▶ [Work required] Once the line with "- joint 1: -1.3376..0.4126" is found in the material, write out that line and every later line exactly, through the end.

(Data section Opens)

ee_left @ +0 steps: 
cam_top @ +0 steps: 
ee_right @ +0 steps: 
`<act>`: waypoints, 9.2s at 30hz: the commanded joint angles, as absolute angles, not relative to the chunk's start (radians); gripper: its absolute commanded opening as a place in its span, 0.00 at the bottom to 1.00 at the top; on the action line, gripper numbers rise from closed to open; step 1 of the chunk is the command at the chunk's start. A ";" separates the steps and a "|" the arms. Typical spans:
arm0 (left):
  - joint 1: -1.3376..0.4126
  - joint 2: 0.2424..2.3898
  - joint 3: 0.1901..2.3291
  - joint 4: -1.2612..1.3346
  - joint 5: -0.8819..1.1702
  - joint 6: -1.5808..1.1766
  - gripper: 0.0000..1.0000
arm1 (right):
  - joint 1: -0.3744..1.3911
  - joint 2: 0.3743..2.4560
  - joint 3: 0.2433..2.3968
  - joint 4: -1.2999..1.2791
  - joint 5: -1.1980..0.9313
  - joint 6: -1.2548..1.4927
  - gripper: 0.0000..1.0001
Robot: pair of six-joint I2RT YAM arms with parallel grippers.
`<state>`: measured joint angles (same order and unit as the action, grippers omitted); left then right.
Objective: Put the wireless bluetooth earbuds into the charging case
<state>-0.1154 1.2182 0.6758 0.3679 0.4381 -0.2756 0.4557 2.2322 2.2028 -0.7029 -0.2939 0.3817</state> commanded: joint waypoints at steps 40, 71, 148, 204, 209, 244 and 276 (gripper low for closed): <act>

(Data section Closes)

▶ [Exercise response]
  - joint 1: -1.3376..0.4126
  - joint 2: 0.2424..2.3898
  - joint 3: 0.1901..2.3291
  - joint 4: -1.2612..1.3346
  - joint 5: -0.8819..1.1702
  - joint 6: -1.5808..1.1766
  - gripper: 0.0000..1.0000
arm1 (right):
  - joint 1: -0.3744..1.3911
  - joint 2: 0.3743..2.4560
  - joint 3: 0.2433..2.3968
  - joint 4: -1.2999..1.2791
  - joint 5: -1.1980..0.9313
  - joint 6: -1.2548..1.4927
  - gripper: 0.0000..1.0001
Robot: pair of six-joint I2RT YAM arms with parallel grippers.
`<state>`: measured joint angles (same order and unit as the action, grippers omitted); left then right.
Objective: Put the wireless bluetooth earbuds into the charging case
<state>-0.1154 1.2182 0.6758 0.3679 0.4381 -0.2756 0.4557 2.2322 2.2028 -0.7029 -0.2939 0.3817</state> commanded: joint waypoints at steps 40, 71, 148, 204, 209, 244 and 276 (gripper low for closed): <act>

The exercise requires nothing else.